- Endersby, Oregon Endersby, Oregon
- Coordinates: 45°29′32″N 121°09′07″W﻿ / ﻿45.49222°N 121.15194°W
- Country: United States
- State: Oregon
- County: Wasco
- Elevation: 974 ft (297 m)
- Time zone: UTC-8 (Pacific (PST))
- • Summer (DST): UTC-7 (PDT)
- Area codes: 541 and 458
- GNIS feature ID: 1136263

= Endersby, Oregon =

Unincorporated community in the state of Oregon, United States

Endersby is an unincorporated community in Wasco County, in the U.S. state of Oregon. It lies along Eightmile Creek at the intersection of Endersby Cutoff and Eightmile Road, about 3 mi north-northwest of the small city of Dufur. The cutoff road connects the community to U.S. Route 197.

Endersby was named for W. E. Endersby, a settler. A post office called Endersly, with an unexplained variant spelling, operated here from 1892 through 1906.

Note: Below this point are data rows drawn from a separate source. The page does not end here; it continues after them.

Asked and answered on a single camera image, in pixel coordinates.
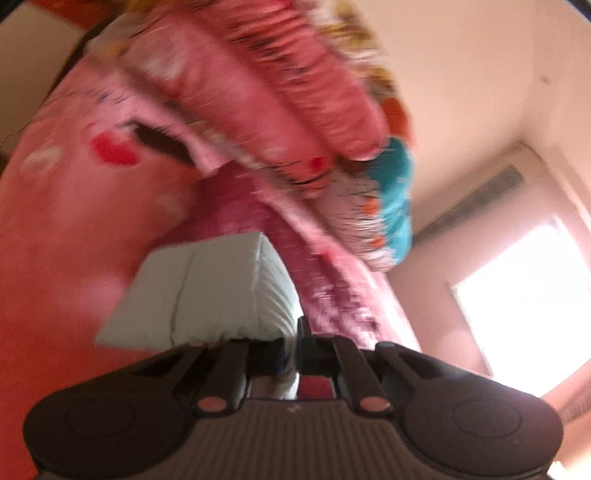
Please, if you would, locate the grey plaid curtain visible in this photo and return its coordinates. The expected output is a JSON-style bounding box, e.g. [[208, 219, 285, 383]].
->
[[413, 165, 526, 244]]

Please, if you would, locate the window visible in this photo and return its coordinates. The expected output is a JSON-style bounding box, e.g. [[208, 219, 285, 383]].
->
[[450, 216, 591, 398]]

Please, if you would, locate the teal and white printed quilt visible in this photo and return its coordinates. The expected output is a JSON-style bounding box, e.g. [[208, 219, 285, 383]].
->
[[318, 60, 415, 274]]

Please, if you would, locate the red plush bed blanket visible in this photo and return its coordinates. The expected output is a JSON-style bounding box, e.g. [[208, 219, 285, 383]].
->
[[175, 166, 422, 398]]

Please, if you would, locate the pink heart printed quilt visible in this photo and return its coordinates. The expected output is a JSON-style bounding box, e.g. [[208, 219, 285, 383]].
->
[[0, 9, 389, 467]]

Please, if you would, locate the grey puffer jacket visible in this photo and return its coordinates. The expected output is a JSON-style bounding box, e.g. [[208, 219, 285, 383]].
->
[[94, 232, 302, 403]]

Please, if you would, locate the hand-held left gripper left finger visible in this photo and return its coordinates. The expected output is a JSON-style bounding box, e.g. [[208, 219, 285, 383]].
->
[[133, 338, 290, 414]]

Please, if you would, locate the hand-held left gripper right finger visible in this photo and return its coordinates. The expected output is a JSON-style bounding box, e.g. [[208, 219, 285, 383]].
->
[[295, 316, 440, 414]]

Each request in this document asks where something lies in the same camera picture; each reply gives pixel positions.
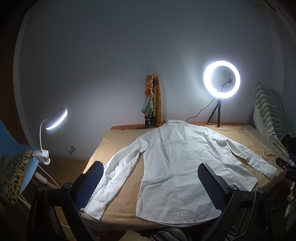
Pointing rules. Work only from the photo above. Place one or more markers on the gooseneck phone holder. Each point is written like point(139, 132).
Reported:
point(229, 81)

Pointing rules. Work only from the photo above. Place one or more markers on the person's striped clothing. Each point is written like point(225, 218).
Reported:
point(166, 235)

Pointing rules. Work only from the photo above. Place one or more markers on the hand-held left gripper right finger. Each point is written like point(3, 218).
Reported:
point(210, 185)

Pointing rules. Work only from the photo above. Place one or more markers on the thin striped pillow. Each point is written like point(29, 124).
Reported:
point(278, 109)

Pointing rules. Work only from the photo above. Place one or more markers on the leopard print cloth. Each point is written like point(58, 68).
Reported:
point(13, 171)

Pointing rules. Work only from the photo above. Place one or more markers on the metal wall fitting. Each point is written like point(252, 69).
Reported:
point(72, 148)

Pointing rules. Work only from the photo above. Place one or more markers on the black mini tripod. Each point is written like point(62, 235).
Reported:
point(218, 111)

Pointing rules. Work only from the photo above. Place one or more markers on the tan blanket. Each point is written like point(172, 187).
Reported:
point(124, 192)

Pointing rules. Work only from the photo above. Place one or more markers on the white towel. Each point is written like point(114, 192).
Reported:
point(291, 204)

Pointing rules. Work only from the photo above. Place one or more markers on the white clip lamp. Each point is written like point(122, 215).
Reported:
point(57, 120)

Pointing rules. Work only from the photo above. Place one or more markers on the green wavy striped pillow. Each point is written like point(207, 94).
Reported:
point(266, 109)

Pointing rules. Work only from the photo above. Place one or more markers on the blue chair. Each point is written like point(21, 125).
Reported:
point(9, 141)

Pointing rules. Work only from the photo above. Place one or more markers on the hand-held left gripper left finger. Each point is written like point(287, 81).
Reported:
point(91, 183)

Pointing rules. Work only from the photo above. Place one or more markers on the white long-sleeved shirt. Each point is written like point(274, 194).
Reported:
point(173, 162)

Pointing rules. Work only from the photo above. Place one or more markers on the black cloth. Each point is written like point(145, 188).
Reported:
point(289, 143)

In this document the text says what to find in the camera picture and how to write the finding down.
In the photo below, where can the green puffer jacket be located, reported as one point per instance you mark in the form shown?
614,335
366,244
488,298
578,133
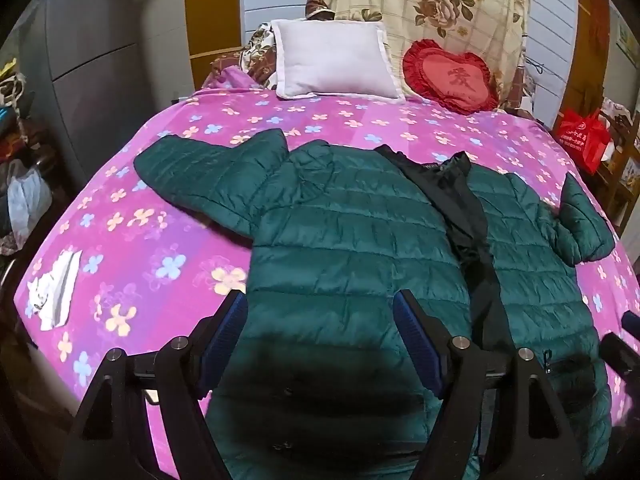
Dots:
340,240

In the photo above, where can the red heart cushion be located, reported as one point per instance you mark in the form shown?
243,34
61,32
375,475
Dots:
452,80

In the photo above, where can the grey refrigerator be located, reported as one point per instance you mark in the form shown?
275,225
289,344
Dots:
85,35

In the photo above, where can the pink floral bed sheet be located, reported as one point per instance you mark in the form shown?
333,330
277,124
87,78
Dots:
175,220

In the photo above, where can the cream rose-print blanket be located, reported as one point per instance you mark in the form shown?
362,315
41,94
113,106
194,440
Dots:
400,0

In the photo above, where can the white plastic bag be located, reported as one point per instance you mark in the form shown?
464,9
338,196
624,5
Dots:
27,202

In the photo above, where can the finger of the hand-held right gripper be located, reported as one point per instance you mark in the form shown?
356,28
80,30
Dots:
632,322
622,357

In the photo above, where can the white folded paper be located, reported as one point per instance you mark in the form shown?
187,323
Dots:
55,290

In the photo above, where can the white pillow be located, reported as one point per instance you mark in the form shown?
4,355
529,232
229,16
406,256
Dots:
330,57

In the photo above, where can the pile of cluttered bags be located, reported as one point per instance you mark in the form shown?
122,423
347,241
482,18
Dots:
20,130

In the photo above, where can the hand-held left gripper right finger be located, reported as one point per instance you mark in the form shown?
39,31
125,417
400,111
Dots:
417,345

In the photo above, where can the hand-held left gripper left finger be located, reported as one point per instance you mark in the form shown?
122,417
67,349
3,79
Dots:
227,340

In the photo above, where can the wooden shelf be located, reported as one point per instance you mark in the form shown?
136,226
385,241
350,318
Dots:
622,170

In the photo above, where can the yellow wooden door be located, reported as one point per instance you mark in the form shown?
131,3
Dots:
212,5

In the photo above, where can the red shopping bag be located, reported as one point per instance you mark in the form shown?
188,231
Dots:
582,140

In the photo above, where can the beige cabinet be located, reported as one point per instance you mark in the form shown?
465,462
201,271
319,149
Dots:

Endersby School, built as a grange hall in 1892, opened as a public school in 1907. It closed in 1935, after enrollment had dropped to 11 students, and the building then passed into private hands. In 1994, volunteers moved the building to Dufur, and its owner gave it to the Dufur Historical Society. A grant from the Meyer Memorial Trust enabled the society to restore the school, and in 2003 Endersby School became an exhibit at the Dufur Museum.